Tainted- LuvKookieTae
Light Livid Dreams: A Review Shop (Open) (Batch 2~)
1/7/18
XxLittleKittyXx
Tainted
By LuvKookieTae
introduction (2/5)
Not to sound very harsh and evil, but the introduction did not really grab me as much as I hoped it too. However, I know that Jungkook somehow crash and lands into another realm with different creatures- but how did he do so? Where did the planet come from? What is the backstory about it? I'm just really confused how this exactly happened. Besides the confusion of the introduction- I did like the way everything was displayed. Everything is very well layed out, and I enjoyed the colorful background and poster you presented to me. It all flowed and matched together!
basic summary (3/5)
The basic summary of this story is very straight foreword, from the way you described it in your intro. Jungook awoken in a totally different world, and he stumbles across different people that he encounters. Like I mentioned above, however, I'd like to know how exactly the world came about (What year this is, how everyone else got there, etc). I know it may be hard to do since it is a one shot- but I feel like you could possible do a amazing full story about this! I do like however; your unqiue way of how you came up with the idea of a totally differnet realm and world. It is very creative, and I like the different creaters and powers. You should highlight the backstory of it though.
title originality (5/10)
Sadly, many people do use this title for their stories. There is: "Tainted Heart, Tainted World, Etc'. I think you may want to add something else to the end, to give it it's own flavor of a title. That is just my suggestion- however. You do not have to; but it is a very common name and I do not want to see it drowned out by other stories with the similiar name. However, the world they are in is somewhat tainted- like you presented the story to be. I like the flow of the name - and it highlights that everyone in that world is tainted and has imperfections.
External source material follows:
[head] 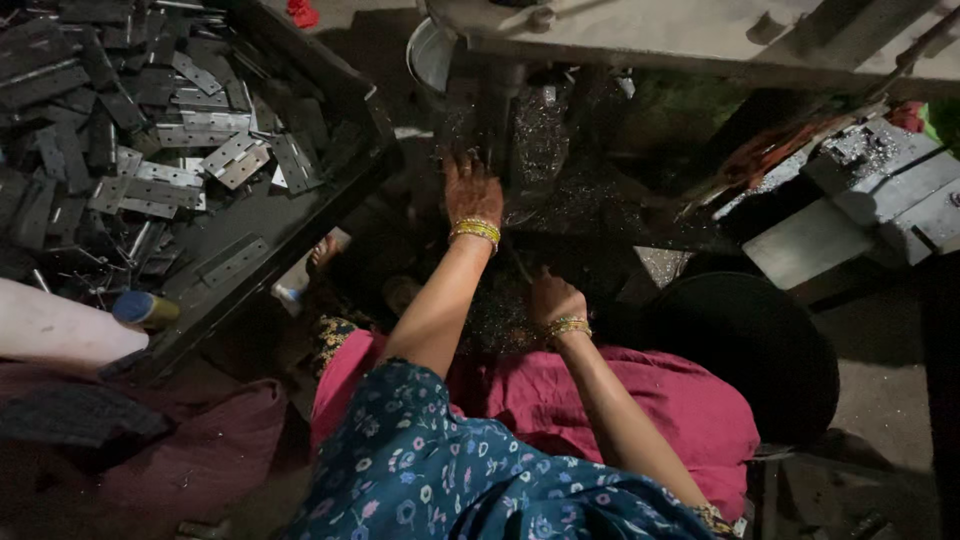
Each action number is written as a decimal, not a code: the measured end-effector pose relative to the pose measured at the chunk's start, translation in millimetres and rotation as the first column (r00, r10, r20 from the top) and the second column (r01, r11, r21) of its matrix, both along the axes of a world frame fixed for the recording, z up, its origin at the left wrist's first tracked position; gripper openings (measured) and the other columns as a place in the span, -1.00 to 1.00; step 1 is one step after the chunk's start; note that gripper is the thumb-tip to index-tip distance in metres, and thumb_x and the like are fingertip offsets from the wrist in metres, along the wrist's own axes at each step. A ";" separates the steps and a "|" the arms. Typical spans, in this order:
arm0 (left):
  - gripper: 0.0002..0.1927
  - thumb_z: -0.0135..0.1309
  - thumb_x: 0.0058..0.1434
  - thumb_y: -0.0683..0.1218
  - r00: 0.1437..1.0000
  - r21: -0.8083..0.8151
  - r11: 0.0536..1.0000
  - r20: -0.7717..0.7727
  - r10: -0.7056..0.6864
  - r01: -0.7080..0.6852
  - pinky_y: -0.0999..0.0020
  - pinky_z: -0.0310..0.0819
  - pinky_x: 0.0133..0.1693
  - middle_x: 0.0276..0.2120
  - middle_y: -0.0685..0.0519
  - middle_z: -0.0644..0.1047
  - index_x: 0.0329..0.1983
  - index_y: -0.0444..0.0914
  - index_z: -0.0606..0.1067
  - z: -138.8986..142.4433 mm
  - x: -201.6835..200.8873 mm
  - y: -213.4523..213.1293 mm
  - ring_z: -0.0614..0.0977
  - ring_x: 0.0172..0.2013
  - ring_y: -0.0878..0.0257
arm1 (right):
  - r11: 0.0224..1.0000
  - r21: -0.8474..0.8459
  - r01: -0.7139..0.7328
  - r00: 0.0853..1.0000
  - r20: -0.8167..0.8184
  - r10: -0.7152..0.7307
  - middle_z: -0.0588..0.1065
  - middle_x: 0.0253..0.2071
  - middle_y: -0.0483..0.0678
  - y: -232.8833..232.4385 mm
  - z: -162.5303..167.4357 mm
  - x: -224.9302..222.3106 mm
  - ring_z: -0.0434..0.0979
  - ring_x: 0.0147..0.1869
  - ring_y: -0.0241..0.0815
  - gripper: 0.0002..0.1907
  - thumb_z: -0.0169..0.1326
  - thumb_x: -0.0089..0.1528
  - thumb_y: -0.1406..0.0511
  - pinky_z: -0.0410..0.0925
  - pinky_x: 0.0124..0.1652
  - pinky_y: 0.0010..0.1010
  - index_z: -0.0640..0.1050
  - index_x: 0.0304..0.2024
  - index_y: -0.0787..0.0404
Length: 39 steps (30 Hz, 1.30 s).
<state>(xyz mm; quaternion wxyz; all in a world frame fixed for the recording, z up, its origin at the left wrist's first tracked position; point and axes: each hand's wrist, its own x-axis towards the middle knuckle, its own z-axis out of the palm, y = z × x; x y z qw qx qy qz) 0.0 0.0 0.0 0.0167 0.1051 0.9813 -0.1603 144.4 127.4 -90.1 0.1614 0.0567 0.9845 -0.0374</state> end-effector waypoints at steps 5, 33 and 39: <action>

Along the lines of the title, I like the way you did the text and font. It wasn't hard to read the introduction and what the story was about; even though I mentioned I could not tell. I have mentioned before to my little dreamers (requesters), that I am near sighted. So it was not hard at all to read the story- it was very easy to see!
presentation of story (10/10)
I must say, I really did enjoy the presentation of this story very much! The poster and the background evened each other out, and it wasn't to 'bam' in my face kind of feel! I enjoyed the way you did that. It wasn't a blur and mess of colors as well; it was very amazing. The colors was very vibrant like the story, and matched whole heartedly. Some people don't really have the background match, but you did! It wasn't hard to look at, nor in my face. It was just right. The only thing I mentioned before, try and make the introduction a little bit longer; don't be afraid to give more insight- even if it may cause a little bit of spoilers! The text and font was at the right size as well, not straining at all.